The Howard Hughes Corporation is a real estate development and management company based in The Woodlands, Texas. It was formed in 2010 as a spin-off from General Growth Properties (GGP). Most of its holdings are focused on several master-planned communities. It takes its name from the original Howard Hughes Corporation, which had developed the planned community of Summerlin, Nevada, and later became a subsidiary of GGP.

History
General Growth Properties filed for Chapter 11 bankruptcy protection in 2009. The company proposed a reorganization plan that included spinning off a new company named General Growth Opportunities, which would include those properties that had long-term development potential but little or no income.

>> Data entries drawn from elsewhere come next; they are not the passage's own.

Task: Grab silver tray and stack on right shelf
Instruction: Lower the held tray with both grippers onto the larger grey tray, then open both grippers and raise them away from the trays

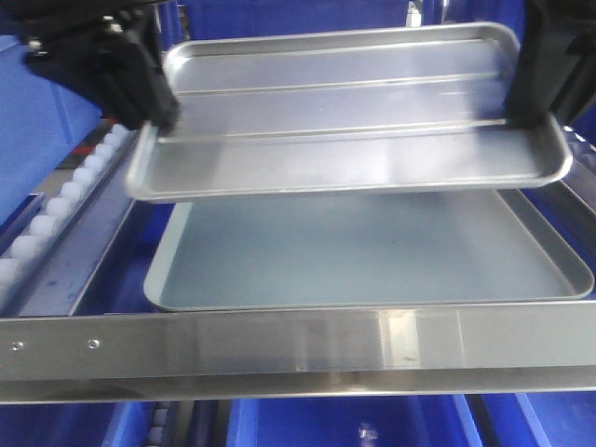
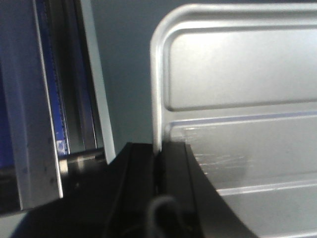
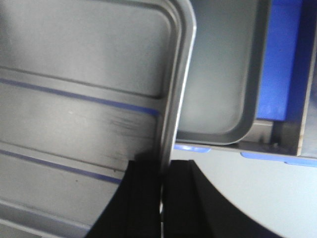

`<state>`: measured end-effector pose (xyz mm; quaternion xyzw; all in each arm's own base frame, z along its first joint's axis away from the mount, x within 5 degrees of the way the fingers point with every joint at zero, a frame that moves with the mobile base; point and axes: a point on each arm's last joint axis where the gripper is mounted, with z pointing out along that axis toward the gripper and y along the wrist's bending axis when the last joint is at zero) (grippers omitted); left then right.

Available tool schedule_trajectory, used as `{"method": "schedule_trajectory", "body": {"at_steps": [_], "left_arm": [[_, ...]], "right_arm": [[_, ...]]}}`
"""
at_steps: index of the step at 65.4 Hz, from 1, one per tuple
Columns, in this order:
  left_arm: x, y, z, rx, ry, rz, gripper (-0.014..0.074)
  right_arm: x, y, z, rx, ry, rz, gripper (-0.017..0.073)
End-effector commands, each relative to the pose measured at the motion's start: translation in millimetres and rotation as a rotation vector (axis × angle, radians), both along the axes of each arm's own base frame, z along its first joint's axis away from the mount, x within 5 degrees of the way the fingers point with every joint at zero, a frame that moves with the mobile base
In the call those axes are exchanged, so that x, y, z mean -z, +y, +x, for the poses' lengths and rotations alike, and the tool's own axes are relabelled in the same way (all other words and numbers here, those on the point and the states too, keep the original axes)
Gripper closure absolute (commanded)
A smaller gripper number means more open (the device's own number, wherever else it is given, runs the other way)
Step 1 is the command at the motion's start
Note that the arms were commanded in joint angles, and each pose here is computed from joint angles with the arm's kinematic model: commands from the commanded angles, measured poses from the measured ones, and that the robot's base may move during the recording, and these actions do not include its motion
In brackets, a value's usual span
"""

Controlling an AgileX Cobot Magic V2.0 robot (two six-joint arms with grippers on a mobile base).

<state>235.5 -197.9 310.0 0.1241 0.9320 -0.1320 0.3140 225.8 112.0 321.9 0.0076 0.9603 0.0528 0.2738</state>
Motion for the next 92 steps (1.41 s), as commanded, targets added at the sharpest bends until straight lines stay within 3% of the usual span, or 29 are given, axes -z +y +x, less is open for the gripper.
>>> {"method": "schedule_trajectory", "body": {"at_steps": [1, 18, 37, 55, 65, 76, 83, 92], "left_arm": [[-23, -12.0, 12, 0.043, -0.11, -0.033, 0.0693], [-5, -32.0, 52, 0.007, -0.077, -0.002, 0.0693], [40, -35.4, 76, -0.02, 0.006, 0.075, 0.0693], [47, -37.0, 81, -0.006, 0.002, 0.084, 0.0692], [47, -38.2, 81, 0.003, -0.004, 0.084, 0.069], [47, -38.2, 81, 0.004, -0.004, 0.085, 0.0684], [47, -38.3, 81, 0.002, 0.001, 0.081, 0.058], [48, -38.1, 80, -0.001, 0.008, 0.082, 0.0282]], "right_arm": [[-21, -13, 13, 0.0, -0.085, -0.028, 0.0503], [0, -23, 55, 0.037, -0.049, -0.057, 0.0503], [40, -12, 89, 0.018, -0.026, -0.061, 0.0503], [51, -10, 93, 0.016, 0.005, -0.074, 0.0491], [51, -11, 93, 0.018, 0.007, -0.075, 0.0328], [51, -11, 94, 0.015, 0.005, -0.084, 0.0025], [51, -12, 93, 0.014, 0.006, -0.094, -0.0003], [50, -12, 93, 0.015, 0.007, -0.095, -0.0003]]}}
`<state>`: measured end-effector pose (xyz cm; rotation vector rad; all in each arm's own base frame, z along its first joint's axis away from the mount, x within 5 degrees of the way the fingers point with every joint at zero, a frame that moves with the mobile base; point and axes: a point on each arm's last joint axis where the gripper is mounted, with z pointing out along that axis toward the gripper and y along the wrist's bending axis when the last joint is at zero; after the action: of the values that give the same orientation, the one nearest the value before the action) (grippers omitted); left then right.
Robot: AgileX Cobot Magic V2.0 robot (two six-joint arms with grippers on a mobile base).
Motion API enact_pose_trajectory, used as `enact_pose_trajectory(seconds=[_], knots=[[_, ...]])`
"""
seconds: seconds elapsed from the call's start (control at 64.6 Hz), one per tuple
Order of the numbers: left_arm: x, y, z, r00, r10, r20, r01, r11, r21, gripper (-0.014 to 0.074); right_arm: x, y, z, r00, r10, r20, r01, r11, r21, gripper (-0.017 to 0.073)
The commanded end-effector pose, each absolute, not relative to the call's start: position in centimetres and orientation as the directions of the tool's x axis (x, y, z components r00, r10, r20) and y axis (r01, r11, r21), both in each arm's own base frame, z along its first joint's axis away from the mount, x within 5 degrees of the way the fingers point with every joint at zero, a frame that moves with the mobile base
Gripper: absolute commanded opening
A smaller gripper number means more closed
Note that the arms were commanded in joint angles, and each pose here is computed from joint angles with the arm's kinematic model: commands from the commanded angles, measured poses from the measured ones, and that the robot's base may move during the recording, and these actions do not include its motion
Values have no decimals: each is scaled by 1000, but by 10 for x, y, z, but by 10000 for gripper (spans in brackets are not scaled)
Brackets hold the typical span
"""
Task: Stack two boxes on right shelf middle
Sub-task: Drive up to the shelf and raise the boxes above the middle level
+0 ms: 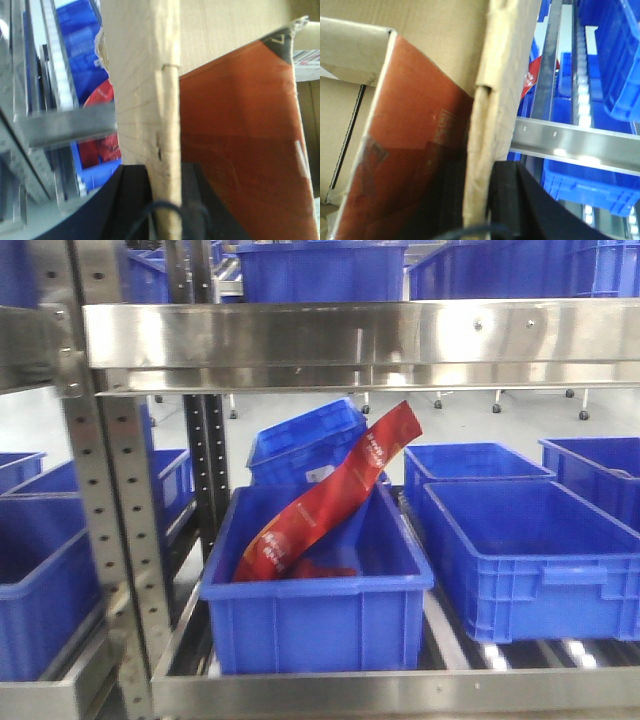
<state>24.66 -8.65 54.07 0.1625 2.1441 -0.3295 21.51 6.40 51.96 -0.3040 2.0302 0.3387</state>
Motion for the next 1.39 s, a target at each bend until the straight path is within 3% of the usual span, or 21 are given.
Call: enact_pose_trajectory(seconds=[0.0, 1.378], knots=[[242, -80, 554, -479, -31, -877, 223, 962, -156, -111, 211, 58, 529, -390, -85, -917, -337, 940, 56, -153], [242, -80, 554, -479, -31, -877, 223, 962, -156, -111, 211, 58, 529, -390, -85, -917, -337, 940, 56, -153]])
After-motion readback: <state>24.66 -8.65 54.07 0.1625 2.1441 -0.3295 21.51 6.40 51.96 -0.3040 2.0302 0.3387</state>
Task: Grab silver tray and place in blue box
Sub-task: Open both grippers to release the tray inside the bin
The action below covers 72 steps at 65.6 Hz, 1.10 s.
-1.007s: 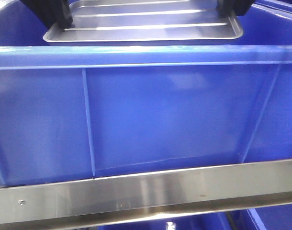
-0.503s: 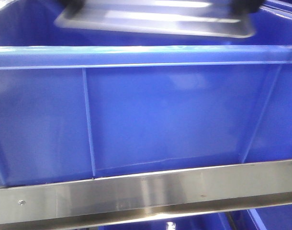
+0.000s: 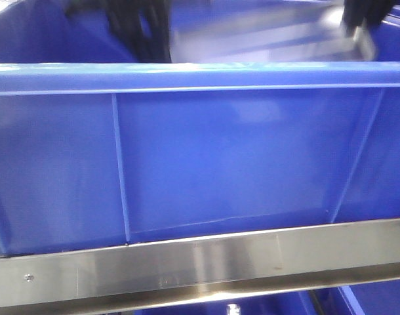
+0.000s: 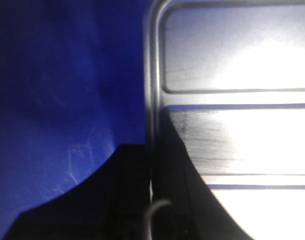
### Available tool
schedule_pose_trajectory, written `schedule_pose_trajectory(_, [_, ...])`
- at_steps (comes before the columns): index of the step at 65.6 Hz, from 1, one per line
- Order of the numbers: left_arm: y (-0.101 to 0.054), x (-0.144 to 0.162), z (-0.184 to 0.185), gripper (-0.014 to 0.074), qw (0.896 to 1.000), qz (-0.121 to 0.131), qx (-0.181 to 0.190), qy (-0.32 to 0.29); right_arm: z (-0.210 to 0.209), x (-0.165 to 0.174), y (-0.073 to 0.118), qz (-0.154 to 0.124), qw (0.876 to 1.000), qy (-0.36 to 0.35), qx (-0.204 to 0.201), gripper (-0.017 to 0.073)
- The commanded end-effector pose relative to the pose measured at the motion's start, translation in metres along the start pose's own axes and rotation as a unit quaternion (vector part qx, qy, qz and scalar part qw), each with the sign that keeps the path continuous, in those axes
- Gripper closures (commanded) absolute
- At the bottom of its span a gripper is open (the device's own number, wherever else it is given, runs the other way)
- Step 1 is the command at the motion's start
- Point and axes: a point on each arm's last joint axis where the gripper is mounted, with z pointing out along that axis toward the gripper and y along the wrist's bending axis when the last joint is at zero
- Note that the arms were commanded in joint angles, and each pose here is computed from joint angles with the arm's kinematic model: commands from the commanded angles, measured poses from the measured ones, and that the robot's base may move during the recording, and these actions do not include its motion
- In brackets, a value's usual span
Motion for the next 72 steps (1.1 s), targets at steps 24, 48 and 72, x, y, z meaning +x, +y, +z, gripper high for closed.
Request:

The name of the proposed spin-off was later changed to The Howard Hughes Corporation (HHC). The spin-off of HHC to GGP's shareholders was completed on November 9, 2010, when GGP exited bankruptcy. The new company held a portfolio that included GGP's master planned communities, mixed-use developments, and undeveloped land. Hedge fund manager Bill Ackman was appointed chairman of the new company.

In 2019, in response to investor disappointment with the company's stock price, HHC conducted a review of strategic options, including the possibility of selling the company. Ultimately, the company announced a "transformation plan", under which it would focus on its master-planned communities and sell off $2 billion of non-core assets. HHC moved its headquarters from Dallas to The Woodlands in 2020 as a cost-cutting measure under this plan.

Current properties
The company divides its properties into four segments: master planned communities, operating assets, the Seaport District, and strategic developments.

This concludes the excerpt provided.